Saved data entries
----------
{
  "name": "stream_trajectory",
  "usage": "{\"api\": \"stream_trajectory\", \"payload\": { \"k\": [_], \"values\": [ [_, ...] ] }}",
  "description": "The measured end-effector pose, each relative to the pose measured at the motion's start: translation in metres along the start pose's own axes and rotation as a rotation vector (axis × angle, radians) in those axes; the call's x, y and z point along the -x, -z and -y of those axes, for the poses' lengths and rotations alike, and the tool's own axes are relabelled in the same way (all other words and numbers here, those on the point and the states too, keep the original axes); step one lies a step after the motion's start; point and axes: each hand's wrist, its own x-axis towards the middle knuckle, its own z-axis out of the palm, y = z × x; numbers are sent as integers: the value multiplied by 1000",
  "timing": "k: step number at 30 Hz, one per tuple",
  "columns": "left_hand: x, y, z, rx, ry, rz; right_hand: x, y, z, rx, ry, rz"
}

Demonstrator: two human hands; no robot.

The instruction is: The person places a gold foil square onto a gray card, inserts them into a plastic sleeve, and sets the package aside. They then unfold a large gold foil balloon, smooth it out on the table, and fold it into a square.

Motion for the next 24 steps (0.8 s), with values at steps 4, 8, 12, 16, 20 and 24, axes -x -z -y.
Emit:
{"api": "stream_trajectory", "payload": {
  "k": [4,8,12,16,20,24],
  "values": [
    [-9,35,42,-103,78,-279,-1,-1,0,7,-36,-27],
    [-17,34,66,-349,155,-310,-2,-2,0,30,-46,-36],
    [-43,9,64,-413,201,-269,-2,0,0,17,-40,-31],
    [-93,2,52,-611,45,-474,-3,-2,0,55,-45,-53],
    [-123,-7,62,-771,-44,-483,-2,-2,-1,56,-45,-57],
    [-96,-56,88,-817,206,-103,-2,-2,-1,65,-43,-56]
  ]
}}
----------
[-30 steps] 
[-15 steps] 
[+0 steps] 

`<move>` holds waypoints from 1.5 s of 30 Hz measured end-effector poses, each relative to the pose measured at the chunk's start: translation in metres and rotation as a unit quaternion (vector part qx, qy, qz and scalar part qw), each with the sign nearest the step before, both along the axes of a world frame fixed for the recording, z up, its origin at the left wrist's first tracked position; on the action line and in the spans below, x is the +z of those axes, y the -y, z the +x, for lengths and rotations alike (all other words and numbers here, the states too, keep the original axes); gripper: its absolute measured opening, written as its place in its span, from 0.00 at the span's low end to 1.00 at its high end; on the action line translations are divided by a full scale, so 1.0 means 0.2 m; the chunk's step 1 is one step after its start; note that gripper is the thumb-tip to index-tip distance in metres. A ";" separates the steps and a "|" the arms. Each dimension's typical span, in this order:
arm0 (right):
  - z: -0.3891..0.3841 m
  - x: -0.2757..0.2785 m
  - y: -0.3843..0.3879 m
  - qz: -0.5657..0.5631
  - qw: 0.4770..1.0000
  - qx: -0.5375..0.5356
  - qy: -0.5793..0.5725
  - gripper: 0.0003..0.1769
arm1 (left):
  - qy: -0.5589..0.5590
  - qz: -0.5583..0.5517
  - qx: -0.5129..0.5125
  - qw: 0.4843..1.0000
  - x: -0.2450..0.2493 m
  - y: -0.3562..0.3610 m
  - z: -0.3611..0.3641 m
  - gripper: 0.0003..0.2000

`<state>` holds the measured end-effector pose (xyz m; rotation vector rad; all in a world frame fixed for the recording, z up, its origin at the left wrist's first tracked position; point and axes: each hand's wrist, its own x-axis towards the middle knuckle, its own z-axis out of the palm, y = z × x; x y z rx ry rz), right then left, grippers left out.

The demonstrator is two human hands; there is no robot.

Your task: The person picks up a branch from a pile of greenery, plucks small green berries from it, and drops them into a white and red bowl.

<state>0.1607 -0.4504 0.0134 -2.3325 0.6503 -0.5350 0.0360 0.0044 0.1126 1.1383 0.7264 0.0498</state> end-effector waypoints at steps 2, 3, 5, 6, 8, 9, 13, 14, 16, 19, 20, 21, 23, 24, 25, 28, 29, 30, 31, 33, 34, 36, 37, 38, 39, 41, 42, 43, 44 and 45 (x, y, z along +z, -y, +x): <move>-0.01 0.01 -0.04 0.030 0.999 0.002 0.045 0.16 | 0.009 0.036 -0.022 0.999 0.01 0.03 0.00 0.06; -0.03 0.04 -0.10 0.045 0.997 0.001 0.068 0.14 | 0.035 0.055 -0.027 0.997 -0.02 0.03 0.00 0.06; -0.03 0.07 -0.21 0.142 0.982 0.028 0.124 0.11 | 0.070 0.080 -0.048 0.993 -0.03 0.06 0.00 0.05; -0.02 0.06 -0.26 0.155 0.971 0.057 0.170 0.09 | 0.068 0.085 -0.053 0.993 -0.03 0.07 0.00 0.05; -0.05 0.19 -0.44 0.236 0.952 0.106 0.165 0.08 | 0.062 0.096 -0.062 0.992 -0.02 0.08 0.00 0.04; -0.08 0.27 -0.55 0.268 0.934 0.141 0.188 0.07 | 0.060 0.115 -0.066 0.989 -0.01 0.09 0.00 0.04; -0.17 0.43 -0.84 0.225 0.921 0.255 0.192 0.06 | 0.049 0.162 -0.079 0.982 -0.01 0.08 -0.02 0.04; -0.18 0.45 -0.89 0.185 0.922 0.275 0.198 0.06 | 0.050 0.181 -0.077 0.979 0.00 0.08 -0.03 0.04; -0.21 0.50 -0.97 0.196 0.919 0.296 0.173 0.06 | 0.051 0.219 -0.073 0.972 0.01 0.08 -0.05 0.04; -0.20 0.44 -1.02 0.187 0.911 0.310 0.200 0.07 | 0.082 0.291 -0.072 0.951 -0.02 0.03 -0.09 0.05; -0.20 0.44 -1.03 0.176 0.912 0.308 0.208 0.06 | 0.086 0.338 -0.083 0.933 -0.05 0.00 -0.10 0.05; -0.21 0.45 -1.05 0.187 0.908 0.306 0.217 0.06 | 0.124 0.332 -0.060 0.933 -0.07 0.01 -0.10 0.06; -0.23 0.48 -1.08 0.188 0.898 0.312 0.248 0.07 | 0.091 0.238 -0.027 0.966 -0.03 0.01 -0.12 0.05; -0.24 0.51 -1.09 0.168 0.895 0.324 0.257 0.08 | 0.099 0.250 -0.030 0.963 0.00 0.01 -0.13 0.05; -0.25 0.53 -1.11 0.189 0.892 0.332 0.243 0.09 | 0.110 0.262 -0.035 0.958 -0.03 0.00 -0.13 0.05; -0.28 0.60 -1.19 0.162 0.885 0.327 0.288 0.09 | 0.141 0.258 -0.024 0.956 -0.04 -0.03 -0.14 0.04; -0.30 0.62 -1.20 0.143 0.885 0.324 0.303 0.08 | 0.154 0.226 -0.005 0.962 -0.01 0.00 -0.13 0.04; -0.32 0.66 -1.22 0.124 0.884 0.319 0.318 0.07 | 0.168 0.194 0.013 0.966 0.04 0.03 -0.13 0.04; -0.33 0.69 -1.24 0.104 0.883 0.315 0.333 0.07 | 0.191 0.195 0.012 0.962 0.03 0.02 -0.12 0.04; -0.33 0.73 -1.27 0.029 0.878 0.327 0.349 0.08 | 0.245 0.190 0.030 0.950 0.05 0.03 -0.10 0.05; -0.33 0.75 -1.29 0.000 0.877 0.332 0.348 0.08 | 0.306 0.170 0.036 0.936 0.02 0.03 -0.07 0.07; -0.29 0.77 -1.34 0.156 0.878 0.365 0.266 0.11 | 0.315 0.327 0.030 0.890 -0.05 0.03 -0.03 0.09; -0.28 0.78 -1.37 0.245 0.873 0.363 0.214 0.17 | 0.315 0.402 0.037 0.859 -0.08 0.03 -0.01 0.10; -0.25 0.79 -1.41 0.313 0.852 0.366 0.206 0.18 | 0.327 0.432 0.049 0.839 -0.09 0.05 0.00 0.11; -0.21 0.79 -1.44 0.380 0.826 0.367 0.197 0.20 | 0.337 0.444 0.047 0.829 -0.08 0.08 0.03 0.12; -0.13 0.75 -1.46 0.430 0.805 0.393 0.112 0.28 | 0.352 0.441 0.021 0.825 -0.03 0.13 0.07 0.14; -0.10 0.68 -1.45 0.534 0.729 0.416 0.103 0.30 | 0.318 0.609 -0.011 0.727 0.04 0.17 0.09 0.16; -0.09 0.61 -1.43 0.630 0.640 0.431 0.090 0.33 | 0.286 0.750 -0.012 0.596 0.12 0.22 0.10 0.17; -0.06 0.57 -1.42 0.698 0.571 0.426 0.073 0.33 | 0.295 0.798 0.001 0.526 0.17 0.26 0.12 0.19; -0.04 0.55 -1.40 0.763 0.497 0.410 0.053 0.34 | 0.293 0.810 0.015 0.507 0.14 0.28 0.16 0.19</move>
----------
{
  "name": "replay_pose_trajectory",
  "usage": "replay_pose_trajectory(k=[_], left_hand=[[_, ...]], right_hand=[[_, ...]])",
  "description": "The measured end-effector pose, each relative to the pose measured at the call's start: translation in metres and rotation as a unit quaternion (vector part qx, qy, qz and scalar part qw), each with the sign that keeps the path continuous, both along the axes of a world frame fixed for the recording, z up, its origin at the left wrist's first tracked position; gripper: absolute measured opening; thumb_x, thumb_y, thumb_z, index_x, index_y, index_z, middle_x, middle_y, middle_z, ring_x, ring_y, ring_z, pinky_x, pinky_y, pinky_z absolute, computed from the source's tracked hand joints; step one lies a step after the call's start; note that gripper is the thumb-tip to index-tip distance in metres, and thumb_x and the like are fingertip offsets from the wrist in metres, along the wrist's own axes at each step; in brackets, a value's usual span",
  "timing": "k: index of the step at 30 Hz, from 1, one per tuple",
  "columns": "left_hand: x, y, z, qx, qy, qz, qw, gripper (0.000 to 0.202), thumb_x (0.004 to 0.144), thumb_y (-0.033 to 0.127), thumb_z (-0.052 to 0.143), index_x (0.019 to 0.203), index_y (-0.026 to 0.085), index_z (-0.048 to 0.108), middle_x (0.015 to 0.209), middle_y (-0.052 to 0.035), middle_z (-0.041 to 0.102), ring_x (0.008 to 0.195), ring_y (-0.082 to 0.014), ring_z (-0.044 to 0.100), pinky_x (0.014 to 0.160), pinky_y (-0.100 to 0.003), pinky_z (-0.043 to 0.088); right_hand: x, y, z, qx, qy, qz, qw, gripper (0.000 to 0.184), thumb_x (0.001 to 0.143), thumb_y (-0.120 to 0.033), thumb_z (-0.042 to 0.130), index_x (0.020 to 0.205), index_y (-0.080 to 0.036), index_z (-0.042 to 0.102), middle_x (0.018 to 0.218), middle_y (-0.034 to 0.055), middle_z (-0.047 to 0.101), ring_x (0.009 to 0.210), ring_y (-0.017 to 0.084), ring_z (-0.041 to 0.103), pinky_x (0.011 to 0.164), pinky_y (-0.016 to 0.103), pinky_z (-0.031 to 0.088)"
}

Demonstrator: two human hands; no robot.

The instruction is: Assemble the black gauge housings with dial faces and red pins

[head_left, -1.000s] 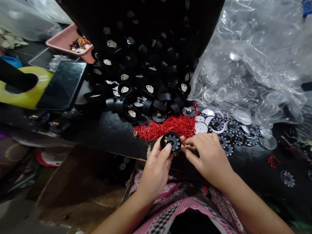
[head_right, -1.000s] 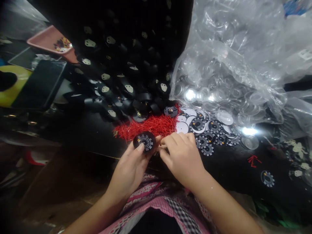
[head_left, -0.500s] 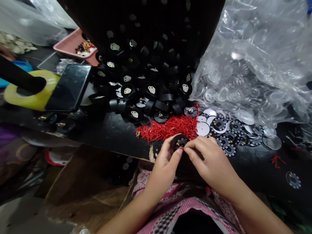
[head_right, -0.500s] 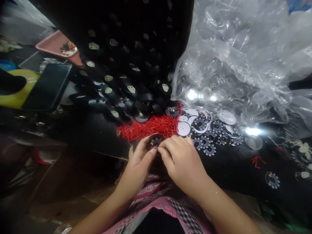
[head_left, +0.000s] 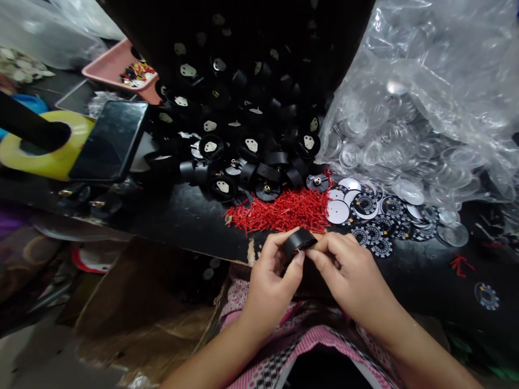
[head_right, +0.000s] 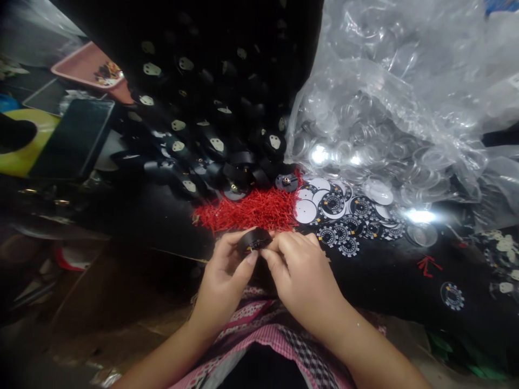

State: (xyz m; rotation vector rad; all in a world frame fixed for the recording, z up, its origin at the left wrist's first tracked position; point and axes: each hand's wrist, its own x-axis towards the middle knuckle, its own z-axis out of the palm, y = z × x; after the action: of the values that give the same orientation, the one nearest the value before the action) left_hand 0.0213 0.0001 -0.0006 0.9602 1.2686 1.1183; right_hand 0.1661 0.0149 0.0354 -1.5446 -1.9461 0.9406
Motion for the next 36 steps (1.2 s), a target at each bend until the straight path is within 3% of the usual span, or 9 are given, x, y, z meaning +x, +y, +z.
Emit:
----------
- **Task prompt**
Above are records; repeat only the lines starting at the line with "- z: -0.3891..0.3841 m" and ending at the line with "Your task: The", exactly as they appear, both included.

- **Solved problem**
  - z: -0.3891..0.3841 m
  - x: -0.2757..0.2785 m
  - y: -0.3843..0.3879 m
  - qz: -0.5657..0.5631
  - qw: 0.4770..1.0000
  - qx: -0.5375..0.5356
  - qy: -0.5793..0.5725
  - gripper: 0.0003..0.1769
arm1 (left):
  - qy: -0.5589..0.5590
  - qz: -0.5583..0.5517
  - qx: -0.5129..0.5125
  - qw: 0.4843..1.0000
  - x: -0.2450..0.2493 m
  - y: -0.3562..0.3610 m
  - z: -0.3611..0.3641 m
  - gripper: 0.0003..0.2000

`<state>` holds the measured end-effector pose (xyz m; rotation vector rad; all in a world frame fixed for the recording, z up, its origin at the left wrist's first tracked position; point and axes: each hand's wrist, its own x-axis towards the middle knuckle, its own z-axis out of the palm, y = z × x; x y z rx ry rz), right then left, grippers left out.

The demonstrator is two human hands; there is no robot.

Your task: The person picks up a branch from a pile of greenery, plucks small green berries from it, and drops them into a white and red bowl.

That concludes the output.